Neuroterus saltatorius, also known as the jumping gall wasp, is a species of oak gall wasp. It is found in North America, where it induces galls on a variety of oak trees, including Oregon oak, valley oak, California scrub oak, blue oak, and leather oak.

Like other oak gall wasps, it has two generations: a bisexual generation, and a parthenogenetic female generation. The all-female generation's galls appear in late spring. These round, 1 mm across galls occur on the underside of leaves, and eventually detach and fall into the leaf litter. Adults emerge early the following spring and lay eggs for the bisexual generation. This generation induces galls that are integral to the leaf.

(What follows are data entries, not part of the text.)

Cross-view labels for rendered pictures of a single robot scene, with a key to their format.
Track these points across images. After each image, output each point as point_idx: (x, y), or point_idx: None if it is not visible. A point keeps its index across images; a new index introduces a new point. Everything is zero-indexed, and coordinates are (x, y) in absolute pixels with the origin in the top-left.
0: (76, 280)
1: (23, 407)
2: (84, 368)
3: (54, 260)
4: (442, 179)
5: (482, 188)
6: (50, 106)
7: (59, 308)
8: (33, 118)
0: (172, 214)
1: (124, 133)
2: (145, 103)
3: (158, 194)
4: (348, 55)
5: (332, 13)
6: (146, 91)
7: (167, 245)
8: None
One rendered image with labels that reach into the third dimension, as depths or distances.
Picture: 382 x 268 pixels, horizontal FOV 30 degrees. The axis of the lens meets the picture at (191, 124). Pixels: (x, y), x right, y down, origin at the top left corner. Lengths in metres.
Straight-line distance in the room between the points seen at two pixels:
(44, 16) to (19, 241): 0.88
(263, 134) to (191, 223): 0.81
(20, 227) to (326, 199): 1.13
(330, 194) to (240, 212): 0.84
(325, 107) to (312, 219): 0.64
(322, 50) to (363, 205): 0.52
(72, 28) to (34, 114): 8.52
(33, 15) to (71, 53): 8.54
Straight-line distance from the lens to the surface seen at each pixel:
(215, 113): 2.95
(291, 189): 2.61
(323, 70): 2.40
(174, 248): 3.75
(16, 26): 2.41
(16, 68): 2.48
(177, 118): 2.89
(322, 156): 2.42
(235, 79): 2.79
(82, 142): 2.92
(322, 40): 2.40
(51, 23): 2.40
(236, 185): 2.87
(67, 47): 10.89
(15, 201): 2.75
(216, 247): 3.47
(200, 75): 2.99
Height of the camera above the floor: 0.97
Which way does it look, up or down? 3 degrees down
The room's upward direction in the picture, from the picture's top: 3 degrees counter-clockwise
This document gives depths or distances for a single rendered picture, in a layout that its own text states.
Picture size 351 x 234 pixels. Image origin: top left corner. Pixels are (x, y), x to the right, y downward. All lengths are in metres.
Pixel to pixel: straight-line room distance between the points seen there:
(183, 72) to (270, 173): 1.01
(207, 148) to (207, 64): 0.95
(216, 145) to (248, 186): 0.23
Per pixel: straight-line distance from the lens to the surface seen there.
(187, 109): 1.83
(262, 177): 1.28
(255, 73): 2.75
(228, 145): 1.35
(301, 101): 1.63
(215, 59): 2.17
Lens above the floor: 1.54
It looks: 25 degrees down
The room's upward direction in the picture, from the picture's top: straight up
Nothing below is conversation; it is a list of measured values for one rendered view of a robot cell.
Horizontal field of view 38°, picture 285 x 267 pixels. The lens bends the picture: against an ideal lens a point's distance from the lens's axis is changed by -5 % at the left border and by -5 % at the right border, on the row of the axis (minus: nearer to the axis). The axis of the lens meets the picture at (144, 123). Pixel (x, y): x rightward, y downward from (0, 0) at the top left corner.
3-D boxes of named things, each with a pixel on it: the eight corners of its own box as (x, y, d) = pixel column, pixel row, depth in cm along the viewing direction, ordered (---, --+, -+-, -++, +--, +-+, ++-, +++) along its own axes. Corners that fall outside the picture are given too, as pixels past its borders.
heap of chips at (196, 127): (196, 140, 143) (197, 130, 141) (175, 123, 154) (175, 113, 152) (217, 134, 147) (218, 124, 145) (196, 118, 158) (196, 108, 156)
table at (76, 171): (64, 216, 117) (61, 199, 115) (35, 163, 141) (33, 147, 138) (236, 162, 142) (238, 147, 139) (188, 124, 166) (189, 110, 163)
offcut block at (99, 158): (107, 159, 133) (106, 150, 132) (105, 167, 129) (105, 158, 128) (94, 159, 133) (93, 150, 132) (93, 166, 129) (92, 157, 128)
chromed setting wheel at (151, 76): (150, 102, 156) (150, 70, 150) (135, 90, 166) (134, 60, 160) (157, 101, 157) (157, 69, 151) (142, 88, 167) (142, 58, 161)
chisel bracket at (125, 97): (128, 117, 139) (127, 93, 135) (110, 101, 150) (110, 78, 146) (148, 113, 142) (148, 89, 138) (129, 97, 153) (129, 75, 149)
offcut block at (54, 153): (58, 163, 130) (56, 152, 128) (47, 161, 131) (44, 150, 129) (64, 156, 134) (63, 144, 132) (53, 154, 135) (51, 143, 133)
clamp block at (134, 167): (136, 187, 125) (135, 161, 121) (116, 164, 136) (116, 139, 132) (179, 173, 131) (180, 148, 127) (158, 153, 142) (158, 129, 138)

Adult wasps are .75 mm long, brown and/or black, with reddish legs.

== Jumping behavior ==

Once they have fallen to the ground, the unisexual galls of Neuroterus saltatorius "jump" due to the movements of the larvae inside. A study at University of California, Santa Cruz found this behavior happened during dry weather at temperatures between 20-40 C. This behavior might help the galls dig deeper into the leaf litter for protection from the elements or predators.

== Effects on trees and other species ==
The presence of Neuroterus saltatorius does not cause significant damage to their host trees. However, the parthenogenetic generation of galls can damage leaves when in high concentrations. On Quercus garryana, this can potentially have a negative effect on the butterfly Erynnis propertius, whose larvae also feed on Q. garryana leaves.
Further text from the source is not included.